Si tratta di una prima assoluta in un Paese in cui l’antica sacralità del faraone si è tradotta nei secoli nella granitica inviolabilità dei segreti de raìs - politici, familiari, economici e di salute. Nel moderno studio di «Masr Tantakhib Al Rais», il candidato siede con due giornalisti - non sempre gli stessi - attorno a un tavolo rotondo. Poco più in là, come professori in cattedra a un esame di università, tre esperti - analisti politici, professori di diritto, politilogi, economisti. Dopo una scheda di presentazione del candidato e tre minuti diligentemente cronometrati di introduzione da parte del protagonista, i due giornalisti torchiano l’aspirante presidente con una serie di domande, tra gli applausi del pubblico in sala. Poi, è il turno degli esperti, più pignoli, in cerca del dettaglio.

«Non abbiamo mai visto qualcosa di simile, per noi è una novità ascoltare i politici rispondere a tutte queste domande, parlare di questioni finora tabù, come i loro soldi, le loro ville, la loro salute, gli affari delle mogli», spiega Amira, una giovane egiziana che ha sostenuto la rivoluzione di febbraio e che ora, dice, se avesse tempo non smetterebbe di guardare i talk show politici.
La settimana scorsa, il primo dibattito elettorale della storia del Paese ha fermato l’Egitto per ore.
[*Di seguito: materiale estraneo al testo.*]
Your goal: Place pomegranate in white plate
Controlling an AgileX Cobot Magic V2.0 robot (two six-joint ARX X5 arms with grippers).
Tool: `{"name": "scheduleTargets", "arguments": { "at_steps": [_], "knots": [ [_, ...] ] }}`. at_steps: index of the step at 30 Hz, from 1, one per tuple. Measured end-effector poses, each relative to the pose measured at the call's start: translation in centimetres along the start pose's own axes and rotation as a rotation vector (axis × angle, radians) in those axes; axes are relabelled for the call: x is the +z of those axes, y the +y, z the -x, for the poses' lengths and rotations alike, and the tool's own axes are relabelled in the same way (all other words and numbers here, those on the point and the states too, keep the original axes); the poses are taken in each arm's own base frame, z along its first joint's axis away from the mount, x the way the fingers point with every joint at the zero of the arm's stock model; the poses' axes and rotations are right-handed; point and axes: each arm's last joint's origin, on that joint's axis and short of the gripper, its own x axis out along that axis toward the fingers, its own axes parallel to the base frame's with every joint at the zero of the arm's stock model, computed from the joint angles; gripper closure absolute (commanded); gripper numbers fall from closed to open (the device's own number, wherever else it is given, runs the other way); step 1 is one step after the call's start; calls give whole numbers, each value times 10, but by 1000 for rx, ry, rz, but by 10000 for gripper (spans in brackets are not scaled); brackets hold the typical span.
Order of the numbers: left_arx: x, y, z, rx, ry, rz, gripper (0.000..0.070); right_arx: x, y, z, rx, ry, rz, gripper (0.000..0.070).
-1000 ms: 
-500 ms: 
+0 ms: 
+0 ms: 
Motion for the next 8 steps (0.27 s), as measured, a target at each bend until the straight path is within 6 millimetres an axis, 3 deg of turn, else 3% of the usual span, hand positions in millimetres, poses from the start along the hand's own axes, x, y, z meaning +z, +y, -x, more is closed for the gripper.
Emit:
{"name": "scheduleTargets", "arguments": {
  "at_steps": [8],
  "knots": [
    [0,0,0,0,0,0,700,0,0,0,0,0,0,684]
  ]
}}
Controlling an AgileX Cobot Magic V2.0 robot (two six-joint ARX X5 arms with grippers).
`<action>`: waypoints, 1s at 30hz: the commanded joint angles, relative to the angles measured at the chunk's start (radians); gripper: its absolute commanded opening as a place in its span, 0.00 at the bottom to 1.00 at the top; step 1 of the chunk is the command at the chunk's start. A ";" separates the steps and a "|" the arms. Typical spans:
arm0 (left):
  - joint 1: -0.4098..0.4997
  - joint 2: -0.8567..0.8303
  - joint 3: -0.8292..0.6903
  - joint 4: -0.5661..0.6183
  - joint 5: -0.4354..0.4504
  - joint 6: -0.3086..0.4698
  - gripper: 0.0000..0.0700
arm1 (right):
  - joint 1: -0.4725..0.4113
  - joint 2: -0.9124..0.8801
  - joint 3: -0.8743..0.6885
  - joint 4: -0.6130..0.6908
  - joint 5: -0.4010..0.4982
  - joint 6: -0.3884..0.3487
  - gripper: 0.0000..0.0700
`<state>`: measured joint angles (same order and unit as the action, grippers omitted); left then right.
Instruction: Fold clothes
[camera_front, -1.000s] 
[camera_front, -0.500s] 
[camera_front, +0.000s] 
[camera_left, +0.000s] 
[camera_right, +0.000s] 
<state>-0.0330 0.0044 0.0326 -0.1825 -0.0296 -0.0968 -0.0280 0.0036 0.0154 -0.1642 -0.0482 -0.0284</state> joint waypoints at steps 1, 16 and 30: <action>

Davanti alle telecamere, il moderatore ha chiesto ai due rivali di parlare del proprio stato di salute. La domanda non è ovvia in Egitto. Ibrahim Eissa, direttore del giornale Al Dustour, fu condannato a due anni di prigione dai giudici per un articolo del 2007 sulla salute del raìs Hosni Mubarak, le cui condizioni mediche sono sempre rimaste segrete. In tv, il candidato Abul Futouh ha addirittura mostrato ai telespettatori la sua cartella clinica.

Al tavolo di «Masr Tantakhib Al Raìs» si parla di tutto, dai programmi politici alle famiglie dei candidati (le schede iniziali mostrano anche le fotografie di moglie e figli). La novità piace agli egiziani. I talk show esistono da tempo nel Paese, soprattutto sulle tv private, cui in passato era spesso negata la licenza di trasmettere telegionarli. Per parlare di politica, le emittenti hanno introdotto negli anni la formula del dibattito. I programmi più seguiti sono tra gli altri «Baladna bel Masry», «Il nostro Paese in egiziano», su On Tv, e la trasmissione di Mona Al Shazly, su Dream Tv. La rivoluzione e gli appuntamenti elettorali hanno trasformato la scena dei mass media, più liberi di prima, anche se non totalmente, spiega Rasha Abdulla, docente di Comunicazione di Massa all’American University del Cairo.

«I talk show sono diventati il passatempo nazionale e il luogo principale dove gli egiziani traggono informazioni sui candidati. Non tutti leggono i programmi elettorali dei candidati, ma molti guardano la tv. Per questo le performance televisive degli sfidanti possono realmente avere un impatto sul voto».